Devant l'ampleur que prenait l'incendie, les pompiers ont appelé en renfort leurs collègues de Daveluyville, Lemieux, Précieux-Sang, Sainte-Gertrude, Gentilly et Trois-Rivières. Au total, 40 pompiers étaient à l'oeuvre pour tenter de maîtriser le brasier; mais malgré leurs efforts, M. Desmarais n'était pas très optimiste quant au sort qui attendait l'école. «Je ne suis pas un spécialiste, mais tout semble indiquer que l'école sera une perte totale», indique-t-il. «Nous avons déjà appelé un entrepreneur pour qu'il amène son équipement lourd sur les lieux, si jamais la décision était prise de mettre l'école à terre», ajoute M. Desmarais. 
Plusieurs personnes ont été témoins de la naissance de l'incendie. Le maire Adrien Pellerin, dont la résidence est située à côté de l'école, a assisté à toute la scène. «J'étais venu pour une affaire qui concernait les jeux d'eau, quand j'ai vu qu'il y avait de la fumée sur la toiture. Après environ deux minutes, j'ai vu des flammes monter. Les ouvriers qui étaient en train de refaire la couverture n'ont pas réussi à maîtriser le feu, alors l'école au complet a brûlé», raconte-t-il.

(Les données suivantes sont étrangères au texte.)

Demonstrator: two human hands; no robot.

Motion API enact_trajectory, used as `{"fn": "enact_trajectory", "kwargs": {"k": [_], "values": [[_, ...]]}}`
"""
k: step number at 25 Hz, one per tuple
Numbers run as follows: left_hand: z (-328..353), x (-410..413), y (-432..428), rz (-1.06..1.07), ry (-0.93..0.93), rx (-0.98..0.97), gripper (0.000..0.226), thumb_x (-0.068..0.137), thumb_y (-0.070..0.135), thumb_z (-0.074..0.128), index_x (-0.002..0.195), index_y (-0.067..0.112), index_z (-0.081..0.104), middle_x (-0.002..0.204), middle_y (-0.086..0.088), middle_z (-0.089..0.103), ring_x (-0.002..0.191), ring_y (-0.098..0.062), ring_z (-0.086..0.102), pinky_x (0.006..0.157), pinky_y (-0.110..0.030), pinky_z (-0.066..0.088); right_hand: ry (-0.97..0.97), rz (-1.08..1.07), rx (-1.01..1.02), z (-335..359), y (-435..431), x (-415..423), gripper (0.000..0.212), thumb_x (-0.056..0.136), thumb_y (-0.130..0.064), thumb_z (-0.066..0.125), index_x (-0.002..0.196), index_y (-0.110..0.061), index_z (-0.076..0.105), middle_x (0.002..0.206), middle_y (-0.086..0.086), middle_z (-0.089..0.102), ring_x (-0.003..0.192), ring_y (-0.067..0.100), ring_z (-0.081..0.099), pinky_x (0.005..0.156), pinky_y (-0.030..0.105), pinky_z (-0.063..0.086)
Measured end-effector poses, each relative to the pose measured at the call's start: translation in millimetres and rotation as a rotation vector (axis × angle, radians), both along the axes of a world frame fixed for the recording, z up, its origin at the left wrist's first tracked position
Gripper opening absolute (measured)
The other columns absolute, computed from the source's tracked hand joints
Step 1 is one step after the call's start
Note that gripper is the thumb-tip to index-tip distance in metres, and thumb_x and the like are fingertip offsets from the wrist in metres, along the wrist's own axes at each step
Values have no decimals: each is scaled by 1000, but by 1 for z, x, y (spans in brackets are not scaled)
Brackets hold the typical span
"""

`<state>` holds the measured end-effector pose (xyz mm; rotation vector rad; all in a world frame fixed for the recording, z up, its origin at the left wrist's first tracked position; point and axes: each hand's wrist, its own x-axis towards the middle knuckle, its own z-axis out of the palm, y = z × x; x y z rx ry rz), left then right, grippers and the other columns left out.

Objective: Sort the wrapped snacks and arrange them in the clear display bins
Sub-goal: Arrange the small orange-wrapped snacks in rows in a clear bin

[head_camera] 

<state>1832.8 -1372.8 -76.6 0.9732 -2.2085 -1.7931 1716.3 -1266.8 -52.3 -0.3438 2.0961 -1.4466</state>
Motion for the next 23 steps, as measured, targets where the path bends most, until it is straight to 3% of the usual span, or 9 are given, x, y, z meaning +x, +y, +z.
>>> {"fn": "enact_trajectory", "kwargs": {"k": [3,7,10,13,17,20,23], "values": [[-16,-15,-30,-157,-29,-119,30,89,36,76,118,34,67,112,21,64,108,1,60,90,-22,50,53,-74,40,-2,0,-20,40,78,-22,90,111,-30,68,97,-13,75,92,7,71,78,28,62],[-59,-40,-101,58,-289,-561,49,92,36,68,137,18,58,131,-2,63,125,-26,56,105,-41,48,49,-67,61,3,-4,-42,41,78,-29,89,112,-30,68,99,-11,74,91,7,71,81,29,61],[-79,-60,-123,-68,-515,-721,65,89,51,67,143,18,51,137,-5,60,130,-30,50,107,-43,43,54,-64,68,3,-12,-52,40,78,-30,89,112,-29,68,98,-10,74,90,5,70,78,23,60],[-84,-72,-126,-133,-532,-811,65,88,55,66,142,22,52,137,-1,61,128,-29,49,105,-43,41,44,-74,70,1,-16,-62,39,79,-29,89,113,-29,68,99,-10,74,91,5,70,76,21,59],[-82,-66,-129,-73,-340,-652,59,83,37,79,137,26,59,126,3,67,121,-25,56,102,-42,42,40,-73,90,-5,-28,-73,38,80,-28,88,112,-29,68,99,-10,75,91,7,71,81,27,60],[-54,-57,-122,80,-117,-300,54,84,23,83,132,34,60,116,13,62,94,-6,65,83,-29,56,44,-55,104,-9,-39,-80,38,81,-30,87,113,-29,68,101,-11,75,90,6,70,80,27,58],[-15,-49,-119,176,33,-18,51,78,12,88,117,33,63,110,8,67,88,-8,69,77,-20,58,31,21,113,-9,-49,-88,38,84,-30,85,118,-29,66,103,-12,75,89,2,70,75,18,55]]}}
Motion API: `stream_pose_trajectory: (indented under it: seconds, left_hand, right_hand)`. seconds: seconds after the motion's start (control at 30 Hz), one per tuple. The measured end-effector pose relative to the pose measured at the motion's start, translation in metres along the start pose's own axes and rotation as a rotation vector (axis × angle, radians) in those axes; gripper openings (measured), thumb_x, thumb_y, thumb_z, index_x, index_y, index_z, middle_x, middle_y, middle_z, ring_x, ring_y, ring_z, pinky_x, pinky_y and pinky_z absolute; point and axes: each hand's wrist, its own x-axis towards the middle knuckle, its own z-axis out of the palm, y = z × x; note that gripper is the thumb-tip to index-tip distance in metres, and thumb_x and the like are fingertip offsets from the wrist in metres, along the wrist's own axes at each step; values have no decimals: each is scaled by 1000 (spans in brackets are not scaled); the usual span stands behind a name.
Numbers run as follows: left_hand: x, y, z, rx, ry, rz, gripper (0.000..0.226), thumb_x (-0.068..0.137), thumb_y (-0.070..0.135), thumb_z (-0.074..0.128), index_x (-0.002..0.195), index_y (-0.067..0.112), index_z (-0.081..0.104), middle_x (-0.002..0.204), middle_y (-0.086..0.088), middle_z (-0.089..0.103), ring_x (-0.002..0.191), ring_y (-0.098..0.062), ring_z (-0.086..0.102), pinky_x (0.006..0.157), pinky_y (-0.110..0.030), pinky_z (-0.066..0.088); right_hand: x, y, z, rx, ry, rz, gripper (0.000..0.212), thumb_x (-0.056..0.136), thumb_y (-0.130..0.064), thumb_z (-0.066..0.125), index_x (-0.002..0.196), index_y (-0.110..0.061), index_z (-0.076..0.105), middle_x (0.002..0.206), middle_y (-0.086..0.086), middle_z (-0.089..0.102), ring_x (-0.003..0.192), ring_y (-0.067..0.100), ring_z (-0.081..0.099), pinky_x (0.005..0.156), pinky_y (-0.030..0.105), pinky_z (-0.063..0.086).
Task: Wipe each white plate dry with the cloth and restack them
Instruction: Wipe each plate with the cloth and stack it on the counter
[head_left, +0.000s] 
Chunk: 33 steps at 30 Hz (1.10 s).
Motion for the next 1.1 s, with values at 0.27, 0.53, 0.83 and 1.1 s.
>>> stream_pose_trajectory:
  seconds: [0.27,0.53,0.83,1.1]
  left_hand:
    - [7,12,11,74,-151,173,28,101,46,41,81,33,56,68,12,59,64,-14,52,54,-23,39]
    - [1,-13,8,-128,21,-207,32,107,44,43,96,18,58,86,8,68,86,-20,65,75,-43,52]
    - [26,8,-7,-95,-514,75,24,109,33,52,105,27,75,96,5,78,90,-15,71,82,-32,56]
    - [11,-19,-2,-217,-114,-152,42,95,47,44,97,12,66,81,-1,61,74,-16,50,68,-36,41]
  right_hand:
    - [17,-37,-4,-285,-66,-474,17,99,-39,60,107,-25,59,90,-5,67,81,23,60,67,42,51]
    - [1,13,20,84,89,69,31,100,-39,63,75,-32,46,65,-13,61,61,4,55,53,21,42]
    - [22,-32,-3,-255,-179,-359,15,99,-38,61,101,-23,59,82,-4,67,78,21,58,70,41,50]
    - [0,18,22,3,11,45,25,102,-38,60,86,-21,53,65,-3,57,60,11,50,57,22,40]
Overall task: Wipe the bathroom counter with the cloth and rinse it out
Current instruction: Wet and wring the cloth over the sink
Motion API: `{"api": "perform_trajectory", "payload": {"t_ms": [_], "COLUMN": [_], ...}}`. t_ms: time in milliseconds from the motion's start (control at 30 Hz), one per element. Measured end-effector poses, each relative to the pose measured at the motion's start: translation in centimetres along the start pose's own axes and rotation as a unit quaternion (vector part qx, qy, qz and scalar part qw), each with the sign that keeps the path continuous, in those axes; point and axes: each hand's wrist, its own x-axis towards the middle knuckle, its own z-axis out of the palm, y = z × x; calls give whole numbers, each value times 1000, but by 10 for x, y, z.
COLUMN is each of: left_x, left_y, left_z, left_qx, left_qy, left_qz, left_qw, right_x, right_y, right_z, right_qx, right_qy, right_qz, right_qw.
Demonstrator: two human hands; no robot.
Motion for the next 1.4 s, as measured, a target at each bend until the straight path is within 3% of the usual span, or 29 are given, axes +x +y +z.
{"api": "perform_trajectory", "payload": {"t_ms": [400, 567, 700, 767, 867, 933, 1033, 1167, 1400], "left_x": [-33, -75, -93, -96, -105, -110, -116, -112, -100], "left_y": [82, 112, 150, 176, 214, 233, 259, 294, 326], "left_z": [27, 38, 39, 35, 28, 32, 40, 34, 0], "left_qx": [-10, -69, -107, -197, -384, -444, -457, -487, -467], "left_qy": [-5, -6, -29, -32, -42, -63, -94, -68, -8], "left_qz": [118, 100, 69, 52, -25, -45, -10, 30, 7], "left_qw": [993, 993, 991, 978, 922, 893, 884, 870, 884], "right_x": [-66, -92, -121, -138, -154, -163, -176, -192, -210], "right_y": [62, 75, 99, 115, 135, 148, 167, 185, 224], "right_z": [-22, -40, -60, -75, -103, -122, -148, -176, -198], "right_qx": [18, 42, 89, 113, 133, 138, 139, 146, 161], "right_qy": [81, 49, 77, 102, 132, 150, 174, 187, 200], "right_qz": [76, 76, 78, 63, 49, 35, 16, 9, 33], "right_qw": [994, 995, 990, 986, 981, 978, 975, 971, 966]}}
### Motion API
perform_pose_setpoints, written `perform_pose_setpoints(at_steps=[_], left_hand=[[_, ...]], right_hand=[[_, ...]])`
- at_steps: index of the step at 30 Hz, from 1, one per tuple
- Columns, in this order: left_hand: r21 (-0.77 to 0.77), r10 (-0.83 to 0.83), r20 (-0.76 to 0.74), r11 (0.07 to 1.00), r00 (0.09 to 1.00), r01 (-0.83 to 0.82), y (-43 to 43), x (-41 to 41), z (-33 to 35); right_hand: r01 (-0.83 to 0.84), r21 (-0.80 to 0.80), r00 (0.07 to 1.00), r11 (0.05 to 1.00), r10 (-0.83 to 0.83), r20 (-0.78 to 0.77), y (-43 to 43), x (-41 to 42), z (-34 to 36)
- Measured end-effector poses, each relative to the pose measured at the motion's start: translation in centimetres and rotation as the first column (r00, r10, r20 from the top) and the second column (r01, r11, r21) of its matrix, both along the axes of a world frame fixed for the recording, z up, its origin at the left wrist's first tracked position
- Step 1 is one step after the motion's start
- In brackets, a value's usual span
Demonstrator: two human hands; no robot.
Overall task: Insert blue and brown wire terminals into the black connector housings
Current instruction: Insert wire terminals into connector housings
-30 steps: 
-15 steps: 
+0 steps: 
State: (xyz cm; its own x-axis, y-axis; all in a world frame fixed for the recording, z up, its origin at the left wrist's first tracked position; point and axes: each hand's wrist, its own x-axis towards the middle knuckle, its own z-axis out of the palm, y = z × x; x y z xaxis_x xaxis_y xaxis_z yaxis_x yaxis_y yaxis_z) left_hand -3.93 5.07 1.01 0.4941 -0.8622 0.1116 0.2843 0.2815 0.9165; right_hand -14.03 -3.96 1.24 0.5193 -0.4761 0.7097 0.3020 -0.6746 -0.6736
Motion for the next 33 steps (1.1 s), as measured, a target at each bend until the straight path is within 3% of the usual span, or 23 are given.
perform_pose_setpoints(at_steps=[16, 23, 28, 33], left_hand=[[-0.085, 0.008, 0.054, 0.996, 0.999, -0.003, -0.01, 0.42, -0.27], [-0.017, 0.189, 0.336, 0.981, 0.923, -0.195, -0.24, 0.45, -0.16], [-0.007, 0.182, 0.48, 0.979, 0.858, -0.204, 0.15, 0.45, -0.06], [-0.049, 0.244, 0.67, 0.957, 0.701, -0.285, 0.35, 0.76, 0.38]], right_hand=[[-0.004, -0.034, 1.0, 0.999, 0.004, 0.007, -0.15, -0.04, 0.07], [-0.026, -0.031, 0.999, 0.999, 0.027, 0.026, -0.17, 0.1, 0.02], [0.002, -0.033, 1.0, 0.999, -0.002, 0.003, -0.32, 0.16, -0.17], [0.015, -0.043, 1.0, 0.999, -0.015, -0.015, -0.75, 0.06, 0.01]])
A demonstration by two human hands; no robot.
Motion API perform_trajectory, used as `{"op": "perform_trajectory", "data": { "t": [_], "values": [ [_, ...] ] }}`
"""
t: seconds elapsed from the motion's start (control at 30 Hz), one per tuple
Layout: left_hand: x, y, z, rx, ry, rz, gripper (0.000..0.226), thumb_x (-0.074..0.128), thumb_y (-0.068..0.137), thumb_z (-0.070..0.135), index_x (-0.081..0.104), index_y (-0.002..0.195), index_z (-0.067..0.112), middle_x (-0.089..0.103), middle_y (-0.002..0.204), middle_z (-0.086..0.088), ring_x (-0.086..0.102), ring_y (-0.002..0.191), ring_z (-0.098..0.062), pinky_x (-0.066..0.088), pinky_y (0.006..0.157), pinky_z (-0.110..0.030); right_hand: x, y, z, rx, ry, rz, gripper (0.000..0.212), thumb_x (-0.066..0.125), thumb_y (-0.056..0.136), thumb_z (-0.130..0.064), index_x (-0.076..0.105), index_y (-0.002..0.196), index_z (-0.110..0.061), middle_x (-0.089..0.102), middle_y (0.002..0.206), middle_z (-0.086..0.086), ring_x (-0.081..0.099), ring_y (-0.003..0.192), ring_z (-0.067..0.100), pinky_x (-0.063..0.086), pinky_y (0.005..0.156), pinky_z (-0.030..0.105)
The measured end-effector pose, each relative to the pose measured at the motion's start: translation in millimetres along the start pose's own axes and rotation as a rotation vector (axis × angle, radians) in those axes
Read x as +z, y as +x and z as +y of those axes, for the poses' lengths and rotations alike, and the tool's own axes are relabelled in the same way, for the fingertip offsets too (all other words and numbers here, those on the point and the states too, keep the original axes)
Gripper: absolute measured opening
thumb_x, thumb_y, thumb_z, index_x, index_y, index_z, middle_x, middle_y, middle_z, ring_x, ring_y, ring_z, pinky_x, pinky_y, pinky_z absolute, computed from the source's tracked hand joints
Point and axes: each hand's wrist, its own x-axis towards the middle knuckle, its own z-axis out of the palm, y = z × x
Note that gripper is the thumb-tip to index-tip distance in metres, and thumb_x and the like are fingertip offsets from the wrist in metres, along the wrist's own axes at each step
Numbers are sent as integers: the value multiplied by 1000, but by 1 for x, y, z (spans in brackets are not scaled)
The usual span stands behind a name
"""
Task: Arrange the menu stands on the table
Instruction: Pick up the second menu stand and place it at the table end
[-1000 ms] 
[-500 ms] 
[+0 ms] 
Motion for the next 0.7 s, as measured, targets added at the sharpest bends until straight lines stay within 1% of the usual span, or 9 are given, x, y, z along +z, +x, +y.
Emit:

De son côté, Louise Tremblay, une surveillante à l'école Le Rucher, est intervenue pour éviter que le feu ne fasse des victimes. «J'ai vu courir des gens sur le toit. L'un d'eux était accroupi, alors je me demandais s'il s'était blessé. Toutefois, j'ai rapidement vu que les travailleurs étaient allés chercher des extincteurs, et qu'ils essayaient d'éteindre un feu. Je me suis alors rendue dans le parc derrière l'école, et j'ai dit aux enfants de s'éloigner», témoigne-t-elle.
Au final, tous ceux qui se trouvaient dans le périmètre de l'école au moment où s'est déclaré l'incendie s'en sont tirés à bon compte, précise M. Desmarais.
Relocalisation difficile
L'école Le Rucher accueillait une quarantaine d'élèves, en plus d'employer une vingtaine de personnes. L'établissement scolaire avait cependant la particularité d'offrir des services spécialisés, ce qui complique le processus de relocalisation. «Les élèves de l'école Le Rucher ont besoin d'accompagnement, car ils ont des difficultés d'apprentissage et des troubles cognitifs. Les groupes étaient restreints pour leur offrir un environnement maximal», explique Pascal Blondin, secrétaire général et directeur des services éducatifs à la Commission scolaire de la Riveraine.
«Demain, nous allons décider de la façon dont nous allons relocaliser les élèves. Nous avons déjà étudié quelques scénarios, mais nous voulons nous assurer de choisir le meilleur. L'enjeu principal est le transport, puisque nous voulons éviter un trajet qui soit démesuré pour les élèves et leurs parents», ajoute-t-il. 
Du côté de la Municipalité de Saint-Sylvère, le maire Pellerin compte bien s'assurer que l'école soit reconstruite. 
«C'est une grosse perte pour nous. Nous y étions attachés, d'autant plus que c'est une école spécialisée. Nous avons parlé avec M. Blondin de la Commission scolaire. Le ministre de l'Éducation a déjà été avisé de l'incendie, alors nous allons attendre sa réponse», indique-t-il.